Work to be completed: Exact repetition of the data below is required.
### Supplied material ###
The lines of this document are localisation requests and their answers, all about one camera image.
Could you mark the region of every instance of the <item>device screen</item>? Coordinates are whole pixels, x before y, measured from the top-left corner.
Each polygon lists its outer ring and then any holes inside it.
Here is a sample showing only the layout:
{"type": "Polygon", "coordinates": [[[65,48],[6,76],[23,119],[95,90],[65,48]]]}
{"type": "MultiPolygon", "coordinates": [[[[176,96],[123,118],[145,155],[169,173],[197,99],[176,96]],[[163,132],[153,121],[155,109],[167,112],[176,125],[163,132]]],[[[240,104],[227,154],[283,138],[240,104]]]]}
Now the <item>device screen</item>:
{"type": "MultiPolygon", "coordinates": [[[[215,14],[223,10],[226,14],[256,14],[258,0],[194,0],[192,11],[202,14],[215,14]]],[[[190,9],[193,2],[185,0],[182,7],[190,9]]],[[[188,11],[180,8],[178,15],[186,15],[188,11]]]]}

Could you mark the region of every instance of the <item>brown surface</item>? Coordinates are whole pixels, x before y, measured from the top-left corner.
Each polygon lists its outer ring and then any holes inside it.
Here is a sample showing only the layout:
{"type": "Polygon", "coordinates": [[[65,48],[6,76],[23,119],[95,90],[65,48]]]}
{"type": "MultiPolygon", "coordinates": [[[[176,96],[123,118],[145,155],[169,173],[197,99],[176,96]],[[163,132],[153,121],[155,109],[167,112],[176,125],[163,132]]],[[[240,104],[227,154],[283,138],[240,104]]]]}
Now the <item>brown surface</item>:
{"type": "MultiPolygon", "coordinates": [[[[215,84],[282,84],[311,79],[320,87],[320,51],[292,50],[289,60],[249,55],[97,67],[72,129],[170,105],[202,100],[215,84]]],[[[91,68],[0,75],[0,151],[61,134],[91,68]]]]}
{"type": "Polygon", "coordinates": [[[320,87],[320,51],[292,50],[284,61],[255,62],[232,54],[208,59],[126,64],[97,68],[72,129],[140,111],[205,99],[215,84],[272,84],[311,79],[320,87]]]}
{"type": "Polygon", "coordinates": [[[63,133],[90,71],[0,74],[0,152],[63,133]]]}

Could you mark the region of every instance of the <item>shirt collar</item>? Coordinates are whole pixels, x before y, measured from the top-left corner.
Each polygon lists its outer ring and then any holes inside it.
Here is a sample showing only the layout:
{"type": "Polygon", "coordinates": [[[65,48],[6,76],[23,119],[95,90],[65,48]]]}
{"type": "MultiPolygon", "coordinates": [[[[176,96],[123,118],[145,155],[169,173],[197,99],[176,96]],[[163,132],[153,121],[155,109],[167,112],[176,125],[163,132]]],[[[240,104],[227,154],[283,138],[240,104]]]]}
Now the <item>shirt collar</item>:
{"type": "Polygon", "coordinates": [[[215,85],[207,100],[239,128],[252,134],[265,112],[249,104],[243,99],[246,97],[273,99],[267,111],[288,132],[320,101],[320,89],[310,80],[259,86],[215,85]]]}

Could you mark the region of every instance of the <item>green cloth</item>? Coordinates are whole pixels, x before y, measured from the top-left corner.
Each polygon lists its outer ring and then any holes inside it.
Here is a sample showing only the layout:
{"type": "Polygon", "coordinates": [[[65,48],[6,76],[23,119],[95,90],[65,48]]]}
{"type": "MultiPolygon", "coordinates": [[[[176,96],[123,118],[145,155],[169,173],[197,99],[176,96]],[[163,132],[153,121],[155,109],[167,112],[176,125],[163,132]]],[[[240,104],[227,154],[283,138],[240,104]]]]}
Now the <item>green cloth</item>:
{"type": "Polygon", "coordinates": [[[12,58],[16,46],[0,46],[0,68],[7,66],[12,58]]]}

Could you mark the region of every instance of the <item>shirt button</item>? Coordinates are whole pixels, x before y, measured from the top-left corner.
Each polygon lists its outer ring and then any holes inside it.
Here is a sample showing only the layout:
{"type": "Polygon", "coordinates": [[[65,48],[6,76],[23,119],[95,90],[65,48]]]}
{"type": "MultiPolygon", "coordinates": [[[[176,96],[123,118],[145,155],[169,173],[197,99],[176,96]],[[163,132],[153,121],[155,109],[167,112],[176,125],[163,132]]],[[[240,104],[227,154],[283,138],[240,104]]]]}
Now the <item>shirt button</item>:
###
Finished task:
The lines of this document are localisation requests and their answers, all about one camera image.
Could you mark the region of every instance of the <item>device screen</item>? Coordinates are whole pixels, x before y, measured from the top-left corner.
Each polygon lists its outer ring and then any holes inside it.
Here is a sample showing only the layout:
{"type": "Polygon", "coordinates": [[[65,48],[6,76],[23,119],[95,90],[65,48]]]}
{"type": "MultiPolygon", "coordinates": [[[[176,96],[123,118],[145,155],[169,173],[197,99],[176,96]],[[163,132],[153,121],[155,109],[167,112],[176,125],[163,132]]],[[[240,104],[227,154],[283,138],[240,104]]]]}
Now the <item>device screen</item>:
{"type": "MultiPolygon", "coordinates": [[[[215,14],[223,10],[226,14],[256,14],[258,0],[194,0],[192,11],[202,14],[215,14]]],[[[190,9],[193,2],[185,0],[182,7],[190,9]]],[[[188,11],[180,8],[178,15],[186,15],[188,11]]]]}

Could you mark the region of every instance of the <item>brown surface</item>? Coordinates are whole pixels, x before y, measured from the top-left corner.
Each polygon lists its outer ring and then any holes inside it.
Here is a sample showing only the layout:
{"type": "Polygon", "coordinates": [[[65,48],[6,76],[23,119],[95,90],[65,48]]]}
{"type": "MultiPolygon", "coordinates": [[[[176,96],[123,118],[145,155],[169,173],[197,99],[176,96]],[[163,132],[153,121],[155,109],[167,112],[176,125],[163,132]]],[[[240,104],[227,154],[283,138],[240,104]]]]}
Now the <item>brown surface</item>:
{"type": "MultiPolygon", "coordinates": [[[[215,84],[282,84],[311,79],[320,87],[320,51],[292,50],[289,60],[249,55],[97,67],[72,129],[170,105],[202,100],[215,84]]],[[[91,68],[0,75],[0,151],[61,134],[91,68]]]]}
{"type": "Polygon", "coordinates": [[[320,87],[320,51],[292,50],[284,61],[255,62],[232,54],[208,59],[126,64],[97,68],[72,129],[140,111],[205,99],[215,84],[272,84],[311,79],[320,87]]]}
{"type": "Polygon", "coordinates": [[[63,133],[90,71],[0,74],[0,152],[63,133]]]}

Could you mark the region of every instance of the <item>shirt collar</item>? Coordinates are whole pixels, x before y, measured from the top-left corner.
Each polygon lists its outer ring and then any holes inside it.
Here is a sample showing only the layout:
{"type": "Polygon", "coordinates": [[[65,48],[6,76],[23,119],[95,90],[65,48]]]}
{"type": "MultiPolygon", "coordinates": [[[[176,96],[123,118],[145,155],[169,173],[197,99],[176,96]],[[163,132],[153,121],[155,109],[167,112],[176,125],[163,132]]],[[[240,104],[227,154],[283,138],[240,104]]]]}
Now the <item>shirt collar</item>:
{"type": "Polygon", "coordinates": [[[215,85],[207,100],[239,128],[252,134],[265,112],[249,104],[243,99],[246,97],[273,99],[267,111],[288,132],[320,101],[320,89],[310,80],[259,86],[215,85]]]}

Could you mark the region of every instance of the <item>green cloth</item>? Coordinates are whole pixels, x before y, measured from the top-left corner.
Each polygon lists its outer ring and then any holes inside it.
Here is a sample showing only the layout:
{"type": "Polygon", "coordinates": [[[65,48],[6,76],[23,119],[95,90],[65,48]]]}
{"type": "MultiPolygon", "coordinates": [[[[176,96],[123,118],[145,155],[169,173],[197,99],[176,96]],[[163,132],[153,121],[155,109],[167,112],[176,125],[163,132]]],[[[240,104],[227,154],[283,138],[240,104]]]]}
Now the <item>green cloth</item>:
{"type": "Polygon", "coordinates": [[[12,58],[16,46],[0,46],[0,68],[7,66],[12,58]]]}

Could you mark the region of every instance of the <item>shirt button</item>? Coordinates are whole pixels, x before y, measured from the top-left corner.
Each polygon lists its outer ring and then any holes inside it.
Here is a sample showing only the layout:
{"type": "Polygon", "coordinates": [[[65,48],[6,76],[23,119],[95,90],[65,48]]]}
{"type": "MultiPolygon", "coordinates": [[[[176,96],[123,118],[145,155],[169,173],[197,99],[176,96]],[[163,132],[153,121],[155,109],[167,112],[176,125],[163,132]]],[[[240,104],[227,154],[283,138],[240,104]]]]}
Now the <item>shirt button</item>:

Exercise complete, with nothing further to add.